## Work request
Since the copy must hold text only, transcribe the data below exactly and omit the images.
[Start of Attachment]
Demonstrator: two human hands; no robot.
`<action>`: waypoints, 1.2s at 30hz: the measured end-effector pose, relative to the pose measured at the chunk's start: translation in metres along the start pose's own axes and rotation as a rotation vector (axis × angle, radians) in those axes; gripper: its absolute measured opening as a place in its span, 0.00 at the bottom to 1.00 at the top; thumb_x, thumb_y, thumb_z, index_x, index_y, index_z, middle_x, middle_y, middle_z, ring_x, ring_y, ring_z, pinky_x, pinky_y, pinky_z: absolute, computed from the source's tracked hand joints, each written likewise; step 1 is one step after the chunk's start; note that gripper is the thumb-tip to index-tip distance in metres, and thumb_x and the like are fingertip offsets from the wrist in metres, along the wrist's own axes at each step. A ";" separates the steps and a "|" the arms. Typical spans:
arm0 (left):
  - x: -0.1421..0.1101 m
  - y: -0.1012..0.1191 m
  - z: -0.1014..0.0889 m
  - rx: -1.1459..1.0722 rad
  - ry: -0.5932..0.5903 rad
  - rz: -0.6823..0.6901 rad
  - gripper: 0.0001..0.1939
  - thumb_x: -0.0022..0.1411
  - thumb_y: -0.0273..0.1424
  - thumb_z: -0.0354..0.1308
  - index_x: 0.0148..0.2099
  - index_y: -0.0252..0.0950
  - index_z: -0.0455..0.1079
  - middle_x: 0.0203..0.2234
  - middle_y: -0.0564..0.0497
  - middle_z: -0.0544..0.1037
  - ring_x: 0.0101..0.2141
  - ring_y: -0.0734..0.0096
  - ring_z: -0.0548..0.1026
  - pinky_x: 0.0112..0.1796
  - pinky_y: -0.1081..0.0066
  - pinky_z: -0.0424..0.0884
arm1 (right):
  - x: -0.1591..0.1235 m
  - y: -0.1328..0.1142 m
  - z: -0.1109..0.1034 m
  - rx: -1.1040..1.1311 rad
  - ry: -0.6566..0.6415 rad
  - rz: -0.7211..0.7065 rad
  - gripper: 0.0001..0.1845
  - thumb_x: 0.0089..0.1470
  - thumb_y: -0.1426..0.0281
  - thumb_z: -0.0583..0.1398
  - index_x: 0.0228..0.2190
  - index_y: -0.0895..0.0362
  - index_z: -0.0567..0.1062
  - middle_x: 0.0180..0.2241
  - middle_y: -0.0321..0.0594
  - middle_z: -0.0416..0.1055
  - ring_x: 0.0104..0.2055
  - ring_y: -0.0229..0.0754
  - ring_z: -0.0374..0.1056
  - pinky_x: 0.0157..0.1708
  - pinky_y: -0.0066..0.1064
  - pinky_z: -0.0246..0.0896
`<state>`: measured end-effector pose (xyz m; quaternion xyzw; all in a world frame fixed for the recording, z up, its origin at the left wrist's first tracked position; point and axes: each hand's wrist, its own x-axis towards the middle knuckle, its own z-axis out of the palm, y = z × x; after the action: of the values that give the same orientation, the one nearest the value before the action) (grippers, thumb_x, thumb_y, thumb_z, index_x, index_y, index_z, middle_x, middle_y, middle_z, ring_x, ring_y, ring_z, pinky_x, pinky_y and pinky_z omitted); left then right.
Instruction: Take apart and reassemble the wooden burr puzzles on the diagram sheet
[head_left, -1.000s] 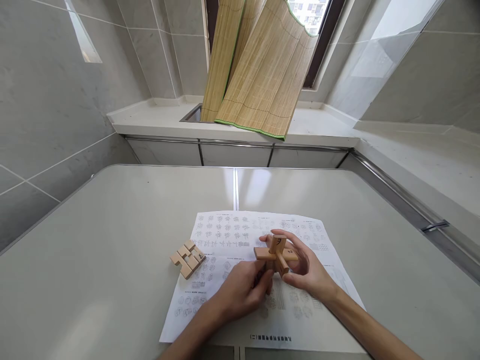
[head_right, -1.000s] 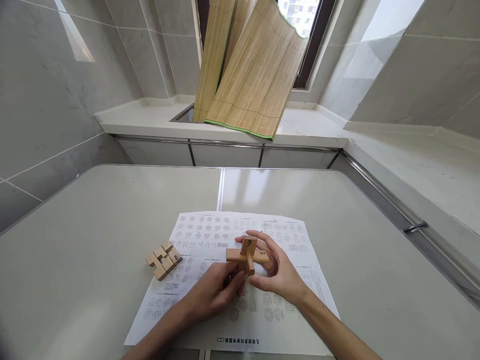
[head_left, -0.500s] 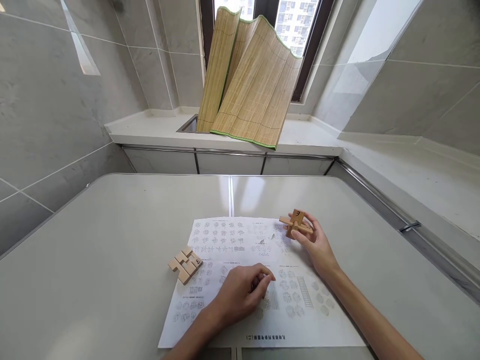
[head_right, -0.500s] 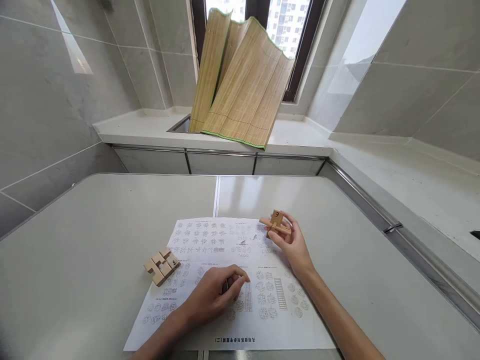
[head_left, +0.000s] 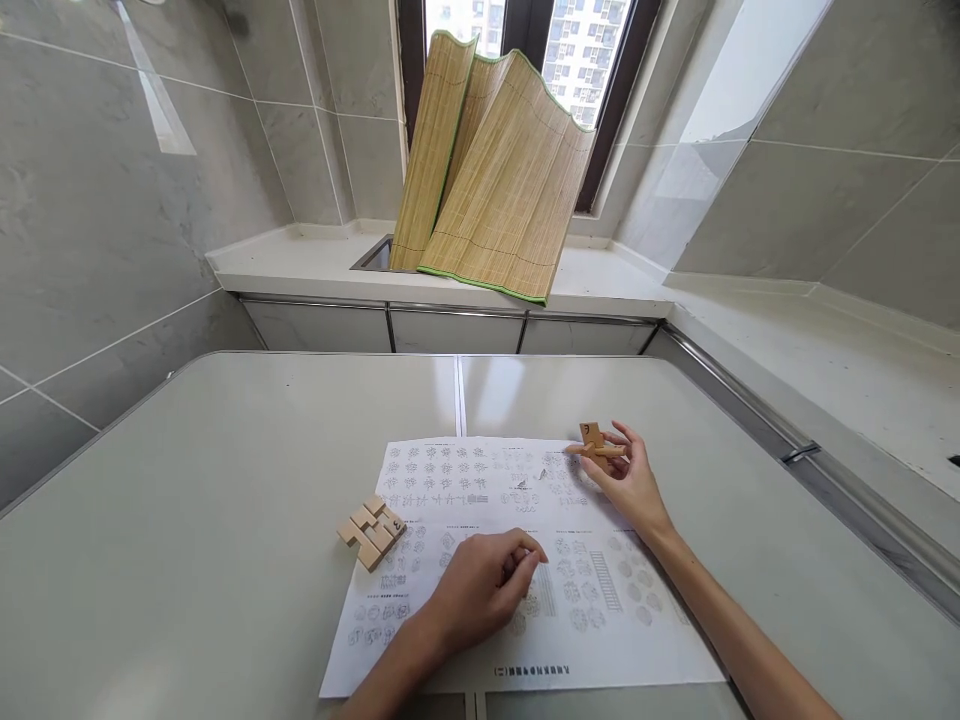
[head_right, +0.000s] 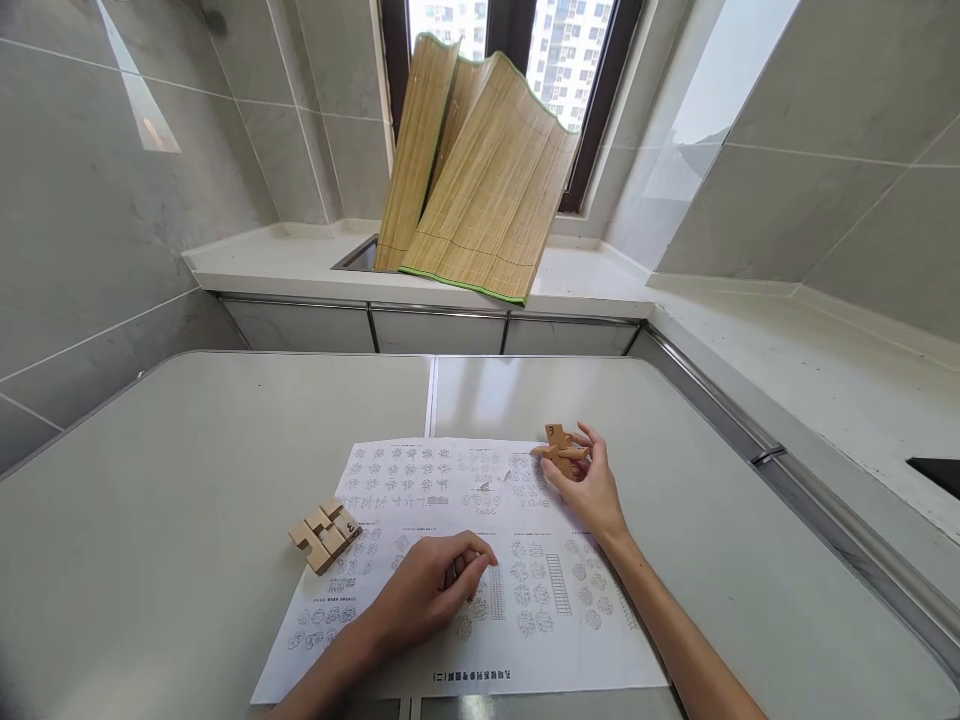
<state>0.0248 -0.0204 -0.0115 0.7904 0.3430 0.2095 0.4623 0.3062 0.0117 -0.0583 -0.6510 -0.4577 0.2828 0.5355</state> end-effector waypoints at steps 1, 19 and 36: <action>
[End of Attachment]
## Answer space
Demonstrator: two human hands; no robot.
`<action>`: waypoints, 1.2s at 30hz: the measured end-effector pose, relative to the pose measured at the chunk's start: translation in metres along the start pose's own axes and rotation as a rotation vector (axis × angle, radians) in those axes; gripper: its absolute measured opening as a place in its span, 0.00 at the bottom to 1.00 at the top; thumb_x, thumb_y, thumb_z, index_x, index_y, index_z, middle_x, middle_y, middle_z, ring_x, ring_y, ring_z, pinky_x, pinky_y, pinky_z: absolute, computed from the source's tracked hand joints, each written likewise; step 1 is one step after the chunk's start; note that gripper is the thumb-tip to index-tip distance in metres, and thumb_x and the like are fingertip offsets from the wrist in metres, along the wrist's own axes at each step. A ";" separates the steps and a "|" the arms. Typical spans:
arm0 (left):
  - x: -0.1421..0.1101 m
  - y: -0.1012..0.1191 m
  - z: -0.1014..0.0889 m
  - rx: -1.1459..1.0722 rad
  - ry: -0.5932..0.5903 rad
  - rz: -0.6823..0.6901 rad
  - gripper: 0.0001..0.1939
  - thumb_x: -0.0022..0.1411
  - thumb_y: -0.0273..0.1424
  - thumb_z: -0.0354..0.1308
  - index_x: 0.0148..0.2099
  - index_y: -0.0252..0.0950
  - index_z: -0.0455..0.1079
  - middle_x: 0.0203..0.2234
  - middle_y: -0.0564..0.0497
  - middle_z: -0.0544..0.1037
  - ring_x: 0.0101..0.2141
  - ring_y: -0.0734..0.0096
  - ring_z: -0.0548..0.1026
  - pinky_x: 0.0112..0.1796
  - pinky_y: -0.1081..0.0066
  - pinky_z: -0.0424..0.0884
arm1 (right):
  - x: -0.1591..0.1235 m
  - y: -0.1328..0.1142 m
  - z: -0.1109..0.1034 m
  - rx: -1.1040..1.1311 rad
  - ry: -0.6566..0.6415 rad
  - rz: -0.7211..0.7065 rad
  - gripper: 0.0001..0.1845
  - thumb_x: 0.0089..0.1470
  - thumb_y: -0.1426..0.0281
  - thumb_z: -0.0583..0.1398
  - index_x: 0.0228..0.2190
  - index_y: -0.0895..0.0362
  - index_z: -0.0567..0.1062
  - middle_x: 0.0180..0.2241
  - middle_y: -0.0321..0.0594
  - middle_z: -0.0416..0.1055
  - ring_x: 0.0104..0.2055
  - ring_y: -0.0229..0.0754
  - ring_z: -0.0374..0.1056
  - pinky_x: 0.0157..0.1708
  - pinky_y: -0.0066..0.1064
  - pinky_z: -0.0246..0.0896
`<state>`: measured end-effector pose (xyz m; quaternion xyzw; all in a world frame fixed for the recording, z up, its origin at the left wrist's first tracked position; point and axes: each hand's wrist, its own x-axis towards the middle knuckle, its own z-axis out of the palm, y = z × x; after the action: of the values that give the same orientation, the one nearest the value before the action) (grippers, thumb_x, thumb_y, thumb_z, index_x, index_y, index_z, middle_x, middle_y, middle_z, ring_x, ring_y, ring_z, pinky_x, pinky_y and pinky_z omitted); left then right.
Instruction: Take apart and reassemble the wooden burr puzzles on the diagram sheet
[head_left, -1.000s] 
[head_right, -1.000s] 
[head_left, -0.500s] 
[head_right, -0.500s] 
[head_left, +0.000s] 
[head_right, +0.000s] 
<state>0.0248 -0.0204 -0.0115 0.7904 0.3430 0.2095 0.4623 0.3062 0.0117 -0.0583 -0.6510 -0.4577 0.2828 0.5355</state> end-effector waypoints at steps 1, 19 and 36: <action>

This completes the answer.